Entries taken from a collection
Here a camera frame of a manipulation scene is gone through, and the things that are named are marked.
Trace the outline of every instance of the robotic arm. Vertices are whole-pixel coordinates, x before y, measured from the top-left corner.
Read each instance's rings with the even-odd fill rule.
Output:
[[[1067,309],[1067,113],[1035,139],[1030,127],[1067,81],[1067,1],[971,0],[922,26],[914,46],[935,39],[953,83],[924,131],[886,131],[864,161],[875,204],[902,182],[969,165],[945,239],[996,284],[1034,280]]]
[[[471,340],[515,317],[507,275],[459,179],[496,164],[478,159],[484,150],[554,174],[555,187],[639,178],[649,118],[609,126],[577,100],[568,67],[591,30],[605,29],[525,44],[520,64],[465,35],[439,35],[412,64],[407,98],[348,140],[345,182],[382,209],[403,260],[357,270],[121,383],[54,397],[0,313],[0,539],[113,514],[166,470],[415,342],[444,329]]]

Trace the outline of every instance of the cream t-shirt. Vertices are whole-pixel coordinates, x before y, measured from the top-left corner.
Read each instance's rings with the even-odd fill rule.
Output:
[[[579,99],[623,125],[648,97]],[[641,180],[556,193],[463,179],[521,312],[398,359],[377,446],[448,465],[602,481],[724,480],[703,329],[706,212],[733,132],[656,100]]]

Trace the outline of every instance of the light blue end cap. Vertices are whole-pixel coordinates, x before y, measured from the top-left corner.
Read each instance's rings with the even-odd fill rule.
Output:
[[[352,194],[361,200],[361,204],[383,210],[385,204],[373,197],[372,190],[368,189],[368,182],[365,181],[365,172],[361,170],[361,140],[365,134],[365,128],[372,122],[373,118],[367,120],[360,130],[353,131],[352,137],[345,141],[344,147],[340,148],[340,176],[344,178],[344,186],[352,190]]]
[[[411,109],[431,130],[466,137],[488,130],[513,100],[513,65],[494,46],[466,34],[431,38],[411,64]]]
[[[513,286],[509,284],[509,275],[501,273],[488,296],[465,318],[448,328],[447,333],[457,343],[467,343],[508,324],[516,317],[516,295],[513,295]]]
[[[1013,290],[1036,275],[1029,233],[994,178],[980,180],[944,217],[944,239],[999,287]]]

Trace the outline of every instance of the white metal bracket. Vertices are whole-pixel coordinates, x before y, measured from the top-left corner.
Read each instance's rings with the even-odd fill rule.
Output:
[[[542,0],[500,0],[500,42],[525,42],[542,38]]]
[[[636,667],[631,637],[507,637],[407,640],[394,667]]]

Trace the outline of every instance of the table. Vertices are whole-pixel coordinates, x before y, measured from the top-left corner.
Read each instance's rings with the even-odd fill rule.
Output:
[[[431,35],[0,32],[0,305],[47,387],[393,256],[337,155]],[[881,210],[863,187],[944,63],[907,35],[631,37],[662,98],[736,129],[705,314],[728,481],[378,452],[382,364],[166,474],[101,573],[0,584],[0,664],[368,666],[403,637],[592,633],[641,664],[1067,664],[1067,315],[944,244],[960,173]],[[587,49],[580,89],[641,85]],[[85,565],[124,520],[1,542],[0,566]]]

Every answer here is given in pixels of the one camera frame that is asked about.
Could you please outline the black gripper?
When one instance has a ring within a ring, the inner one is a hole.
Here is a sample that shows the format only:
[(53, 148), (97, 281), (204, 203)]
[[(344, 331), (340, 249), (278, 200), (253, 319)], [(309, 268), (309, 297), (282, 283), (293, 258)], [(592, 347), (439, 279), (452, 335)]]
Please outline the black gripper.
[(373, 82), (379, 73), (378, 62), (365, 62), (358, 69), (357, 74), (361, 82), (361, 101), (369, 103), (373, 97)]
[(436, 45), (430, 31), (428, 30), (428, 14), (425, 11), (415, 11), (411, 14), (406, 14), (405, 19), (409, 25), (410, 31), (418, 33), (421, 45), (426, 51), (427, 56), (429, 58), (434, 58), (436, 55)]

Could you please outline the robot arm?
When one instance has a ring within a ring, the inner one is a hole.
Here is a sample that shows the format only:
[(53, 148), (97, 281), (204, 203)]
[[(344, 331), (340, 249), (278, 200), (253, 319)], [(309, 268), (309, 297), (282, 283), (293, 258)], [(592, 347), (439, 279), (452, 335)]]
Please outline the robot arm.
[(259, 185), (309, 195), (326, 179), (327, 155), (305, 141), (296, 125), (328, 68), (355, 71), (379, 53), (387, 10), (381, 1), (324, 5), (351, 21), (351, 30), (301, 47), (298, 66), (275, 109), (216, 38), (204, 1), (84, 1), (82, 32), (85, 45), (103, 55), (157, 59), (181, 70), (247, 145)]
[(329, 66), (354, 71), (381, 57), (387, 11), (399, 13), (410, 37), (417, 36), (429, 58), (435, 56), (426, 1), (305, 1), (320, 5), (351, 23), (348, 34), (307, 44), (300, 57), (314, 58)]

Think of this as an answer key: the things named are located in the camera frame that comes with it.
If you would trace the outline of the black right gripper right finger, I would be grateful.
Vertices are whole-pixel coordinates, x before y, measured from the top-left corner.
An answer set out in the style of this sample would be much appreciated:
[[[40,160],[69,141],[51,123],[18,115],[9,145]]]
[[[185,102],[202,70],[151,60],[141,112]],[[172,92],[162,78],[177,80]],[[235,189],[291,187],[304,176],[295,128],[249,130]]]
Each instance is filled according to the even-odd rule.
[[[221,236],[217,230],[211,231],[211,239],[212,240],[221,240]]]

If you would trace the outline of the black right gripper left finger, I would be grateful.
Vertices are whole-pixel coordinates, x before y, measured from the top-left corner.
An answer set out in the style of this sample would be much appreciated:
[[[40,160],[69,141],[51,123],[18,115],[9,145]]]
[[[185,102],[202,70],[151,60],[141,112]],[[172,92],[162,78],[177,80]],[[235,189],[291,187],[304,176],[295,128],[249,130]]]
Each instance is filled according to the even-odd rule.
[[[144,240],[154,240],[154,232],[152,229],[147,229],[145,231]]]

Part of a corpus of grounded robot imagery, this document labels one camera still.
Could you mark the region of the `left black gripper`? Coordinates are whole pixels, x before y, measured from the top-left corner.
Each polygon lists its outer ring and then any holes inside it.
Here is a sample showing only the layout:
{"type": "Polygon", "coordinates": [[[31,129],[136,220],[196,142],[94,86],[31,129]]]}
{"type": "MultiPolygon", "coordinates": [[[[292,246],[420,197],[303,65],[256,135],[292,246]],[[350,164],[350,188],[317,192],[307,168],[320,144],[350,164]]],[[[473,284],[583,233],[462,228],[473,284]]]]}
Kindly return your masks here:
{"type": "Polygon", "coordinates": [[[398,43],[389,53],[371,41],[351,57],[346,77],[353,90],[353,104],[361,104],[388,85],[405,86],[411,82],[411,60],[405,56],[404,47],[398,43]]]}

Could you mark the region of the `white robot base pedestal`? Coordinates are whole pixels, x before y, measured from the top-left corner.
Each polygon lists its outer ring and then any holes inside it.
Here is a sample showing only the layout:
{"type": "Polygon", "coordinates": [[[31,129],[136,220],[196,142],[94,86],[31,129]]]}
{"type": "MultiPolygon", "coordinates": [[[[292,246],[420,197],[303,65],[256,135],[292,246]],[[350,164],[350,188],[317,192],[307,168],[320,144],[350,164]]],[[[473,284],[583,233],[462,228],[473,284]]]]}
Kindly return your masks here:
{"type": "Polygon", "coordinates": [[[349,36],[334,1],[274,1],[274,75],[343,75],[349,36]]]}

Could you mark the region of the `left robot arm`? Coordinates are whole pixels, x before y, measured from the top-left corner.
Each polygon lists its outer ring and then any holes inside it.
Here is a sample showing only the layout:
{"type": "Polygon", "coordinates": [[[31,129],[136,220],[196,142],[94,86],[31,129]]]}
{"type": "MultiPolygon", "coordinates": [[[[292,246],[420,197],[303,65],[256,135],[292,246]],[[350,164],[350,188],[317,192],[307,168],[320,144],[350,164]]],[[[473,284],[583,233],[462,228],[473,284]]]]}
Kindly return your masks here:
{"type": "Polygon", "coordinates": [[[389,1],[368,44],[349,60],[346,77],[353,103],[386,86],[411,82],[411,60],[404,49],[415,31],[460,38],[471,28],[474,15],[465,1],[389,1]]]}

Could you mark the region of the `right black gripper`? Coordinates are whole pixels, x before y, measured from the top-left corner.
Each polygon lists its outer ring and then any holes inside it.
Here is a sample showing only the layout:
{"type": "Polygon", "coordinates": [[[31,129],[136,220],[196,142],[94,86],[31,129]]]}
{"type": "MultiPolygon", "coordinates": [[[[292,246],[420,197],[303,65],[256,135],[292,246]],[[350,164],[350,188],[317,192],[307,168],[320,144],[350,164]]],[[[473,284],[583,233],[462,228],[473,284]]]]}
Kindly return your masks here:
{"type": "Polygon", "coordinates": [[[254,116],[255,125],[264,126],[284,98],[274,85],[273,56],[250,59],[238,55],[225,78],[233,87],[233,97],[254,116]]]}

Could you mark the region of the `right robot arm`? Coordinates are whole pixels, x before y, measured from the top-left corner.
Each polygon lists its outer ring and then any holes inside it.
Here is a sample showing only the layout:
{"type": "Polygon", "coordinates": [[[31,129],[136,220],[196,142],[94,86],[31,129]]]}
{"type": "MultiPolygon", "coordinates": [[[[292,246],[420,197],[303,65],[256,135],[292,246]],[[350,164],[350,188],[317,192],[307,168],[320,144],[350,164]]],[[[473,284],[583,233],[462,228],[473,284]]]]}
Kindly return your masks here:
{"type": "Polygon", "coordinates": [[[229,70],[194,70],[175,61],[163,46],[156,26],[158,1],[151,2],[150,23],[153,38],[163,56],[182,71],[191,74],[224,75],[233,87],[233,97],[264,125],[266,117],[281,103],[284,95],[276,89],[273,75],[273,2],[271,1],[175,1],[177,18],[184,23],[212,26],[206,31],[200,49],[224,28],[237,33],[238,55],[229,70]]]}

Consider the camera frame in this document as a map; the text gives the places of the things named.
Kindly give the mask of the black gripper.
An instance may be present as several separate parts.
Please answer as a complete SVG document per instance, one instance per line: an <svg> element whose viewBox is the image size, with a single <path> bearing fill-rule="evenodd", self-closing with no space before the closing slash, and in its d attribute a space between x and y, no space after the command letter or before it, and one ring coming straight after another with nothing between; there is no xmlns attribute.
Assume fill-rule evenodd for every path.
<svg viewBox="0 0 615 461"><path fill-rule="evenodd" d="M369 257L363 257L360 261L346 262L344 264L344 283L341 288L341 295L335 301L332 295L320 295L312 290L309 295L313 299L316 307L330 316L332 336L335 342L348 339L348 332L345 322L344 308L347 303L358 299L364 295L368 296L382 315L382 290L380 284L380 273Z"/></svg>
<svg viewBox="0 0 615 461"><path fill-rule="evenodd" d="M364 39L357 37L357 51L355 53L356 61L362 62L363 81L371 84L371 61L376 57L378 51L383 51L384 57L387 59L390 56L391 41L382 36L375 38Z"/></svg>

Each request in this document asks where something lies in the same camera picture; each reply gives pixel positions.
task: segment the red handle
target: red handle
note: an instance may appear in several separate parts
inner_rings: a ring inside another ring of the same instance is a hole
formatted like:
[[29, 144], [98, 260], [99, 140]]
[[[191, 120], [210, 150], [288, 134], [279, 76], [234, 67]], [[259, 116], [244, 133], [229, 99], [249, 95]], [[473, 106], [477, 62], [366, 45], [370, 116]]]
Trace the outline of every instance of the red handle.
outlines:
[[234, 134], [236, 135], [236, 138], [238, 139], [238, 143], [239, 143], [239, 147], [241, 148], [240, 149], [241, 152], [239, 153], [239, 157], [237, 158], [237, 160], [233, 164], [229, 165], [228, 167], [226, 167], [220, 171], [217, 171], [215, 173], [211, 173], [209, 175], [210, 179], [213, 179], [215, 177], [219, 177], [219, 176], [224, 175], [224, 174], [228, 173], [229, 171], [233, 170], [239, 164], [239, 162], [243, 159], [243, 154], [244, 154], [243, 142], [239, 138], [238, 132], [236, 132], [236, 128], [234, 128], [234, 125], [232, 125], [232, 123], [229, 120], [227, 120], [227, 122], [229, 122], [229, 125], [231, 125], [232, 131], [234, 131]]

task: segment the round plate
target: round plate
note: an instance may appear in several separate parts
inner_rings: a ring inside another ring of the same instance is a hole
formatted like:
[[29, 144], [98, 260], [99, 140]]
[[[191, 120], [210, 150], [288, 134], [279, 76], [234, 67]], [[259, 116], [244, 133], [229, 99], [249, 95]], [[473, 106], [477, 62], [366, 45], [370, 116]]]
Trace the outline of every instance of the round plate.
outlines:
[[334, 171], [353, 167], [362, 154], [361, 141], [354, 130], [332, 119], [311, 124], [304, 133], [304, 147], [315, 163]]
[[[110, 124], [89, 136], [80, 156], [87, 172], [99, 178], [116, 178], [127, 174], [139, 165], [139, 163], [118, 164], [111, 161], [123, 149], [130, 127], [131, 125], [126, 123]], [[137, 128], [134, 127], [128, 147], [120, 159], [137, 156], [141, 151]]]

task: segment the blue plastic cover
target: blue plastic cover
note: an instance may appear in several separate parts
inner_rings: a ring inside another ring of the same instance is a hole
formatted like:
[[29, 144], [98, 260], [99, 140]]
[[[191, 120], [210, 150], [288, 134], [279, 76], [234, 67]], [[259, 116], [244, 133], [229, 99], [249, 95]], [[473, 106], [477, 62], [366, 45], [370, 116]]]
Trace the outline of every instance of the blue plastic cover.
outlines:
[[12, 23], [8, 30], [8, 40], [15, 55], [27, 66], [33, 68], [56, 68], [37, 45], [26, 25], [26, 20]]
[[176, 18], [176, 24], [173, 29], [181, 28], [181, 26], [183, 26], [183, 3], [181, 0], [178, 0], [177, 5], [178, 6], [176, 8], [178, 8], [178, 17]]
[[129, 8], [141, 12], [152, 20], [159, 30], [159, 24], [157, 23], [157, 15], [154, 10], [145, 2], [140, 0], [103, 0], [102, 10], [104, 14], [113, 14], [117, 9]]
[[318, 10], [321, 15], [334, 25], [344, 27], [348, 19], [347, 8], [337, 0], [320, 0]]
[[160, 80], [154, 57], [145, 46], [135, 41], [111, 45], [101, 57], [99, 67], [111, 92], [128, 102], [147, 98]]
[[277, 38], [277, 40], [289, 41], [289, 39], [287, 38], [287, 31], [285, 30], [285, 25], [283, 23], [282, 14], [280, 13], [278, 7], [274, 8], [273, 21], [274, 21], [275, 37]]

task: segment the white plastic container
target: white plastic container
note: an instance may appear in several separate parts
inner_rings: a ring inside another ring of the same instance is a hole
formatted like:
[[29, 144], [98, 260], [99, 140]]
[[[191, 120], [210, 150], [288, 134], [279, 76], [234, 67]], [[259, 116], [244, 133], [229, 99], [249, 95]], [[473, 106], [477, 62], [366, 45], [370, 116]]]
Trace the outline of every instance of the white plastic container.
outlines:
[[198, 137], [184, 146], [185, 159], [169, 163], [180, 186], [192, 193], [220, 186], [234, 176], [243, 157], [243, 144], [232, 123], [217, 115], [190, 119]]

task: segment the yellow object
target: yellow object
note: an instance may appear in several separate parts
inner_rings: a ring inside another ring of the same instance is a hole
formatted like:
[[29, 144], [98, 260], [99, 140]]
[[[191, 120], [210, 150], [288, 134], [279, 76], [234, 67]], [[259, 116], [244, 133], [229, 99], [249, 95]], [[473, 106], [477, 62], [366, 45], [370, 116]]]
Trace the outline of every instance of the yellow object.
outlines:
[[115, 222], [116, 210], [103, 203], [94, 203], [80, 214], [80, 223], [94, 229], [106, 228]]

Task to carry out
The word "cover" appears in some lines of the records. Please work out how many and reply with that number only.

Solution for this exercise
3